Exercise description
Using the listing below, return each line exactly as it reads.

Record extracts

------------------------------------

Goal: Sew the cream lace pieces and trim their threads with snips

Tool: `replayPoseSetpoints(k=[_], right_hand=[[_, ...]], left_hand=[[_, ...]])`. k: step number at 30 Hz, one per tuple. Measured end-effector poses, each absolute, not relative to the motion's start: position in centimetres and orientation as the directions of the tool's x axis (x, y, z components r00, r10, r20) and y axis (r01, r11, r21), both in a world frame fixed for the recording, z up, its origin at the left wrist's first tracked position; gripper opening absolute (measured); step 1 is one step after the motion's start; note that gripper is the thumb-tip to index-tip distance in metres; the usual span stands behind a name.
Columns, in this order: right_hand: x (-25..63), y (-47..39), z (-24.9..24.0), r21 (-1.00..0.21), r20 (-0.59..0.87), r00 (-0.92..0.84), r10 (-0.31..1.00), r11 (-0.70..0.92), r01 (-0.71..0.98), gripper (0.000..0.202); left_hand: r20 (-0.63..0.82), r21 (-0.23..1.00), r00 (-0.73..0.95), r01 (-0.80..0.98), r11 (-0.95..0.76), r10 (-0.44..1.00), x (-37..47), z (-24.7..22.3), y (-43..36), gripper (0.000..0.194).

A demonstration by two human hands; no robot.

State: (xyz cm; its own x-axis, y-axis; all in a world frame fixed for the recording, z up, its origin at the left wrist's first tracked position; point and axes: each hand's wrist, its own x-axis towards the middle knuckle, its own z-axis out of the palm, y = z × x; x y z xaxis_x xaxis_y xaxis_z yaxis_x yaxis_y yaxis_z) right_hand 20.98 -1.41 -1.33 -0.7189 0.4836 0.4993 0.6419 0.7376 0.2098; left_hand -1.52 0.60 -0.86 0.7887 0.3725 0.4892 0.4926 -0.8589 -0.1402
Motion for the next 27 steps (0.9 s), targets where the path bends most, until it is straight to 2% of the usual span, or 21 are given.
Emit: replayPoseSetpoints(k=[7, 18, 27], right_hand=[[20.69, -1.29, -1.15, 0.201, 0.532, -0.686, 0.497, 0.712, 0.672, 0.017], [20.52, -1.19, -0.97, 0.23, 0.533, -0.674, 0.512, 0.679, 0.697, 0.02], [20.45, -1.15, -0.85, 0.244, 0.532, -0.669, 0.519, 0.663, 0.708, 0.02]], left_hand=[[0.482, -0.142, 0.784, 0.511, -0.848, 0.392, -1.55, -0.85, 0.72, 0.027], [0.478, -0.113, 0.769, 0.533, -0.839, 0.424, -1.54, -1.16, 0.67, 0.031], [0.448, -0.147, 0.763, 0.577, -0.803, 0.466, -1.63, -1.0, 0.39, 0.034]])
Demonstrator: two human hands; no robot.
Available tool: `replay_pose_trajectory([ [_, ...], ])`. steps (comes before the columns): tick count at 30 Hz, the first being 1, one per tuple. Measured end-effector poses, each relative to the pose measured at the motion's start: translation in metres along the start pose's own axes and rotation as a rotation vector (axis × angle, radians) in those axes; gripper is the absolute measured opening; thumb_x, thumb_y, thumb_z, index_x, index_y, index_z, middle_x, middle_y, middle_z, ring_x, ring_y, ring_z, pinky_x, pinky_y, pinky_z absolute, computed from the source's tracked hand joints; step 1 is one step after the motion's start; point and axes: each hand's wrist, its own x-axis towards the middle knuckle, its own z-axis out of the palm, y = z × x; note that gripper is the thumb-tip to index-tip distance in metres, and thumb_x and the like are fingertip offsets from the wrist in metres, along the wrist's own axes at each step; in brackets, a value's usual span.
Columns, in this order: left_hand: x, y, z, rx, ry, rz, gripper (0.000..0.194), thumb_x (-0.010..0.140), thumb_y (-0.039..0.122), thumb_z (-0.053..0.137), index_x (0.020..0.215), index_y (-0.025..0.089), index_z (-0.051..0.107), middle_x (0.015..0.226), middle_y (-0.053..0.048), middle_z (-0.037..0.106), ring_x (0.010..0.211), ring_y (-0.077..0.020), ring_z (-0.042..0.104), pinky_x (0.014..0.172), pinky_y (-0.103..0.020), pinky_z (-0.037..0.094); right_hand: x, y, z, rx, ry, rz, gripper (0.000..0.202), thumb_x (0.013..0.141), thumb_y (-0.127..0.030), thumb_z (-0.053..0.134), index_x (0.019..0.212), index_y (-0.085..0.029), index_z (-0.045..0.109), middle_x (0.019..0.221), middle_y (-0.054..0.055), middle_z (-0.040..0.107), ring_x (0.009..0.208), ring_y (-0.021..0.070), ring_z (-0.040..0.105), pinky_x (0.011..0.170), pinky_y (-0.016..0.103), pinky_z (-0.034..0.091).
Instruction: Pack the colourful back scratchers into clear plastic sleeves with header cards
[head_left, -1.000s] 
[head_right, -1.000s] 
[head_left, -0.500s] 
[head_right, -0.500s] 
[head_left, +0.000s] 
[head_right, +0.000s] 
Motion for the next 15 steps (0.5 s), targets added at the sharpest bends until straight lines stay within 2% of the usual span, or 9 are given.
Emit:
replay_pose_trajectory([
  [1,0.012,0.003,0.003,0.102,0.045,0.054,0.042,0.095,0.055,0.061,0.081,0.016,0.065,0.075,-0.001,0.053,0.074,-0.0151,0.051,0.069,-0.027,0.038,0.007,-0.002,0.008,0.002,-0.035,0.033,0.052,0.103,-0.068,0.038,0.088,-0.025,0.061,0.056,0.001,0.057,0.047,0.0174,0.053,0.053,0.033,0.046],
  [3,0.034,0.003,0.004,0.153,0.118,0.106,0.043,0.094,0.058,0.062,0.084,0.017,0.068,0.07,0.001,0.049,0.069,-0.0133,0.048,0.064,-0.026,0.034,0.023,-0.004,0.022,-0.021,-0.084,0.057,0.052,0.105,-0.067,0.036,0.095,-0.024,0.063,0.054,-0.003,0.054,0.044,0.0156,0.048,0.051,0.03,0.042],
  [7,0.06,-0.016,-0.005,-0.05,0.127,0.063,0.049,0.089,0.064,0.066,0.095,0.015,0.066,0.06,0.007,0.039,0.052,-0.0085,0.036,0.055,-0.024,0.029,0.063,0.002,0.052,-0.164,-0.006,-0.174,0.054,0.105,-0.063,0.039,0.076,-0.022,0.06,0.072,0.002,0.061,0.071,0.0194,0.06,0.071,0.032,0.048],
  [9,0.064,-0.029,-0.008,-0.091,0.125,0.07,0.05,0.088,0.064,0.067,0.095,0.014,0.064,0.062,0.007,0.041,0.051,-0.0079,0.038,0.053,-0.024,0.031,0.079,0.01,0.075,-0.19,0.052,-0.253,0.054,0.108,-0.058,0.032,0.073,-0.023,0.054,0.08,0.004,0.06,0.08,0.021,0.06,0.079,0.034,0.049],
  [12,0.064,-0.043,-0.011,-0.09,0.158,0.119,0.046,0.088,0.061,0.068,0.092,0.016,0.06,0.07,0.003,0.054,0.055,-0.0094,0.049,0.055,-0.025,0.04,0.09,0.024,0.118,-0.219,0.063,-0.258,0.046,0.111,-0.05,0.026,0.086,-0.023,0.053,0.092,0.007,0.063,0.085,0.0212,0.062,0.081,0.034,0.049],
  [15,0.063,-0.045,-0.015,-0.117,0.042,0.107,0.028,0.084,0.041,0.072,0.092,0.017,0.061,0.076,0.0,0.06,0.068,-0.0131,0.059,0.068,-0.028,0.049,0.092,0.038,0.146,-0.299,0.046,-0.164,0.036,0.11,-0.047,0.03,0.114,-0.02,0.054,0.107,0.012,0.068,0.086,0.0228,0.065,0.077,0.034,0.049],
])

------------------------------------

Completed exercise
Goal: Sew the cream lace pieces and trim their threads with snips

Tool: `replayPoseSetpoints(k=[_], right_hand=[[_, ...]], left_hand=[[_, ...]])`. k: step number at 30 Hz, one per tuple. Measured end-effector poses, each absolute, not relative to the motion's start: position in centimetres and orientation as the directions of the tool's x axis (x, y, z components r00, r10, r20) and y axis (r01, r11, r21), both in a world frame fixed for the recording, z up, its origin at the left wrist's first tracked position; gripper opening absolute (measured); step 1 is one step after the motion's start; note that gripper is the thumb-tip to index-tip distance in metres; the usual span stands behind a name.
Columns, in this order: right_hand: x (-25..63), y (-47..39), z (-24.9..24.0), r21 (-1.00..0.21), r20 (-0.59..0.87), r00 (-0.92..0.84), r10 (-0.31..1.00), r11 (-0.70..0.92), r01 (-0.71..0.98), gripper (0.000..0.202); left_hand: r20 (-0.63..0.82), r21 (-0.23..1.00), r00 (-0.73..0.95), r01 (-0.80..0.98), r11 (-0.95..0.76), r10 (-0.44..1.00), x (-37..47), z (-24.7..22.3), y (-43..36), gripper (0.000..0.194).

A demonstration by two human hands; no robot.

State: (xyz cm; its own x-axis, y-axis; all in a world frame fixed for the recording, z up, its origin at the left wrist's first tracked position; point and axes: each hand's wrist, its own x-axis towards the middle knuckle, its own z-axis out of the palm, y = z × x; x y z xaxis_x xaxis_y xaxis_z yaxis_x yaxis_y yaxis_z) right_hand 20.98 -1.41 -1.33 -0.7189 0.4836 0.4993 0.6419 0.7376 0.2098; left_hand -1.52 0.60 -0.86 0.7887 0.3725 0.4892 0.4926 -0.8589 -0.1402
Motion for the next 27 steps (0.9 s), targets where the path bends most, until it is straight to 2% of the usual span, or 21 are given.
Emit: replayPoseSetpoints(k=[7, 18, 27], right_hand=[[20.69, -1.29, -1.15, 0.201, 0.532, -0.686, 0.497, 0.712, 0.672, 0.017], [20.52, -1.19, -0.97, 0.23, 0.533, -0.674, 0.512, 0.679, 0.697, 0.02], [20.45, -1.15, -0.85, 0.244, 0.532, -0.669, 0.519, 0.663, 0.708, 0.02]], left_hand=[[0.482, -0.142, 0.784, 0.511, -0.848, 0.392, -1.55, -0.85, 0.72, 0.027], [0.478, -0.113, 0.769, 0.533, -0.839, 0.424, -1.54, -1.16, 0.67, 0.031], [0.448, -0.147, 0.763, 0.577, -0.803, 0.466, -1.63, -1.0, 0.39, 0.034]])
Demonstrator: two human hands; no robot.
Available tool: `replay_pose_trajectory([ [_, ...], ])`. steps (comes before the columns): tick count at 30 Hz, the first being 1, one per tuple. Measured end-effector poses, each relative to the pose measured at the motion's start: translation in metres along the start pose's own axes and rotation as a rotation vector (axis × angle, radians) in those axes; gripper is the absolute measured opening; thumb_x, thumb_y, thumb_z, index_x, index_y, index_z, middle_x, middle_y, middle_z, ring_x, ring_y, ring_z, pinky_x, pinky_y, pinky_z absolute, computed from the source's tracked hand joints; step 1 is one step after the motion's start; point and axes: each hand's wrist, its own x-axis towards the middle knuckle, its own z-axis out of the palm, y = z × x; note that gripper is the thumb-tip to index-tip distance in metres, and thumb_x and the like are fingertip offsets from the wrist in metres, along the wrist's own axes at each step; in brackets, a value's usual span.
Columns, in this order: left_hand: x, y, z, rx, ry, rz, gripper (0.000..0.194), thumb_x (-0.010..0.140), thumb_y (-0.039..0.122), thumb_z (-0.053..0.137), index_x (0.020..0.215), index_y (-0.025..0.089), index_z (-0.051..0.107), middle_x (0.015..0.226), middle_y (-0.053..0.048), middle_z (-0.037..0.106), ring_x (0.010..0.211), ring_y (-0.077..0.020), ring_z (-0.042..0.104), pinky_x (0.014..0.172), pinky_y (-0.103..0.020), pinky_z (-0.037..0.094); right_hand: x, y, z, rx, ry, rz, gripper (0.000..0.202), thumb_x (0.013..0.141), thumb_y (-0.127..0.030), thumb_z (-0.053..0.134), index_x (0.019..0.212), index_y (-0.085..0.029), index_z (-0.045..0.109), middle_x (0.019..0.221), middle_y (-0.054..0.055), middle_z (-0.040..0.107), ring_x (0.009..0.208), ring_y (-0.021..0.070), ring_z (-0.040..0.105), pinky_x (0.011..0.170), pinky_y (-0.016..0.103), pinky_z (-0.034..0.091).
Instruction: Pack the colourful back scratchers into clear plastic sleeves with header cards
[head_left, -1.000s] 
[head_right, -1.000s] 
[head_left, -0.500s] 
[head_right, -0.500s] 
[head_left, +0.000s] 
[head_right, +0.000s] 
Motion for the next 15 steps (0.5 s), targets added at the sharpest bends until straight lines stay within 2% of the usual span, or 9 are given.
Emit:
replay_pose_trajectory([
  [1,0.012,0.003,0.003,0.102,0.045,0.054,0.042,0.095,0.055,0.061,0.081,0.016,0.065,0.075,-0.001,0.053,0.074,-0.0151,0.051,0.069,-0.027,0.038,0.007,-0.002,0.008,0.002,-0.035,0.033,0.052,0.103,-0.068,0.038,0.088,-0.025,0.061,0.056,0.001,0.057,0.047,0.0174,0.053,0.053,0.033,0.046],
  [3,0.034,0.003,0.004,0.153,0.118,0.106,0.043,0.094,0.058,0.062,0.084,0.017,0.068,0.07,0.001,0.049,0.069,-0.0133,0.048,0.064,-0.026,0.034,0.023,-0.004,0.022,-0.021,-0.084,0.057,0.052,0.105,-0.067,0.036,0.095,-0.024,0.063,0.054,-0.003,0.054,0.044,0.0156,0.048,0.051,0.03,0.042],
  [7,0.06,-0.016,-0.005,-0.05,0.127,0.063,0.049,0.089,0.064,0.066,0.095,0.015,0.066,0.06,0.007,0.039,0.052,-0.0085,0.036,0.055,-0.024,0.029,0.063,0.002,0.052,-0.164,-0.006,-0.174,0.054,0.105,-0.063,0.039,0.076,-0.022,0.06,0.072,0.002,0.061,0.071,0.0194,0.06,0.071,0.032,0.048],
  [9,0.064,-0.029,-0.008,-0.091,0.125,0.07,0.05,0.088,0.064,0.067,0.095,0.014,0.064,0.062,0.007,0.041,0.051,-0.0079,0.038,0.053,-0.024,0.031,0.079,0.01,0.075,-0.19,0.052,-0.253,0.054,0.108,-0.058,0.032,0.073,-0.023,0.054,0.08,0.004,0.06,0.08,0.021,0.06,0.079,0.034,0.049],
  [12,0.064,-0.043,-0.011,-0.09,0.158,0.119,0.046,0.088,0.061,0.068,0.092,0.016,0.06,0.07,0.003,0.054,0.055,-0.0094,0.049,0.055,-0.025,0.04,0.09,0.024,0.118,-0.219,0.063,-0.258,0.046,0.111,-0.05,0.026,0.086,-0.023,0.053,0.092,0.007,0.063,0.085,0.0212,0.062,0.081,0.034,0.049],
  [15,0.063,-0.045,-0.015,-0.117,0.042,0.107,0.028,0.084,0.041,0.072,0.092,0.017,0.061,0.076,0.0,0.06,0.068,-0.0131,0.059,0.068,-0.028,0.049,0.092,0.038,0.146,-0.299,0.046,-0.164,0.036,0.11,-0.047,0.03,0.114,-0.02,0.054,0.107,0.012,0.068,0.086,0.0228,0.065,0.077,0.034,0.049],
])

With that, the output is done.